“Please wire $70,000 to the account below.” If your staff got these instructions from “you” via email, would they do it? Would they confirm in person with you first? What policies, procedures and systems do you have in place to prevent such an action when the “you” is not you?
You may believe that this compromise could never happen to your organization but many companies have fallen victim to Business Email Compromise (BEC). That is when an attacker has taken over a senior executive’s email account and can send emails as an authorized, legitimate employee.
The FBI reports that businesses have lost more than $2.3 billion between October 2013 and February 2016 from thousands of businesses via Business Email Compromise. Since last year, the FBI has seen a tremendous increase in both victims and loss.
$17.2 million of that money was lost in a single transaction, when Scoular Company CEO’s email was hacked and employees thought he had told them to wire the $17.2 million to China. Even though Scoular is a sophisticated commodity trader ranked as one of the top 100 privately held companies in the US, they didn’t have the controls in place to prevent a massive fraud. If organizations that size can be compromised, what about your organization?
It is not just financial services firms that have been hit. High tech, manufacturing, real estate and many other industries have been attacked as well. Fraudsters target senior leaders within the company such as the CEO and CFO. They obtain the login credentials to their email account and then the attack begins. Many fraudsters will delete the sent emails to help cover their tracks so that the executive doesn’t know that his or her email has been compromised. The amount of money may be in the tens of thousands, hundreds of thousands or in some cases millions.
What can you do about it?
There are several steps to significantly improve the security posture of your organization. Some involve training and setting policies while others include technological improvements.
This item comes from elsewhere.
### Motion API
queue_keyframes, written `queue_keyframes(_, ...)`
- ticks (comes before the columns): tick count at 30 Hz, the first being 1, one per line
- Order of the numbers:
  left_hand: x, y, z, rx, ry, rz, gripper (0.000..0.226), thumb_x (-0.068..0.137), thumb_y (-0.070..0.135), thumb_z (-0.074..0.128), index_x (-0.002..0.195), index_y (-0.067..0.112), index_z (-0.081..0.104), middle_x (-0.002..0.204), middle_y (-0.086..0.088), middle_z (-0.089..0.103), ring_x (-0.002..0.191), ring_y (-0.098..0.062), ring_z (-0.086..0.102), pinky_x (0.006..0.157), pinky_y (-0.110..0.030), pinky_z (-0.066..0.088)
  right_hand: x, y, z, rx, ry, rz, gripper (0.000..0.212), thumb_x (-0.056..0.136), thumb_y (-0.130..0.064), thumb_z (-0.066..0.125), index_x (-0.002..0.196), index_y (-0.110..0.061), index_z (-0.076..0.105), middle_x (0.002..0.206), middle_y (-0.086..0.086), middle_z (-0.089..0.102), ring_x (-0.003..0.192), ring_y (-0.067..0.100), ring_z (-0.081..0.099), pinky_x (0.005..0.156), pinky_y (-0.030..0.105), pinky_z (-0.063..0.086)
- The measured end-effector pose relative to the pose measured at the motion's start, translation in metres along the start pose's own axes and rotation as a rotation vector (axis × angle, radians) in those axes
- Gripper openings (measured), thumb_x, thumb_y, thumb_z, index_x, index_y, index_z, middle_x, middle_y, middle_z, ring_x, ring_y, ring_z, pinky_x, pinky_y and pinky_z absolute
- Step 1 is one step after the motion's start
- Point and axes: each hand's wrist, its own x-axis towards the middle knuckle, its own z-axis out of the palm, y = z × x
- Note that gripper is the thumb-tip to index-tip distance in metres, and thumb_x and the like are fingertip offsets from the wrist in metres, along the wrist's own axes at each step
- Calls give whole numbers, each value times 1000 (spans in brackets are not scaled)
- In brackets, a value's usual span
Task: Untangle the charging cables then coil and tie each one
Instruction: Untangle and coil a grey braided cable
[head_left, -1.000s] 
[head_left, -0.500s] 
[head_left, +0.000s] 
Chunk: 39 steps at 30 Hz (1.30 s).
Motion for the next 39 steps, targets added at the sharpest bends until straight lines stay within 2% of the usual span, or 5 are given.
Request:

- Training. The most obvious measure is to train your accounting and finance staff to be on the look out for unusual requests in email and to confirm transactions via a phone call or another non-email method.
- Policies. Your organization should have policies covering wire or ACH transfers. Some examples of policies are below.
- New payee – confirm via telephone call for all new payees.
- International transfer – confirm via telephone call for all international transfers.
- Amounts over a certain threshold – confirm via telephone call for all transactions over a certain amount.
- Dual control approval – all transactions require an originator and approver.
- Technology. There are many technical controls that your organization can implement to improve the security posture
- Multi-factor authentication for remote access. Use a second factor of authentication such as a one-time-password for authenticating remotely. This helps to protect your email and other systems from unauthorized remote access.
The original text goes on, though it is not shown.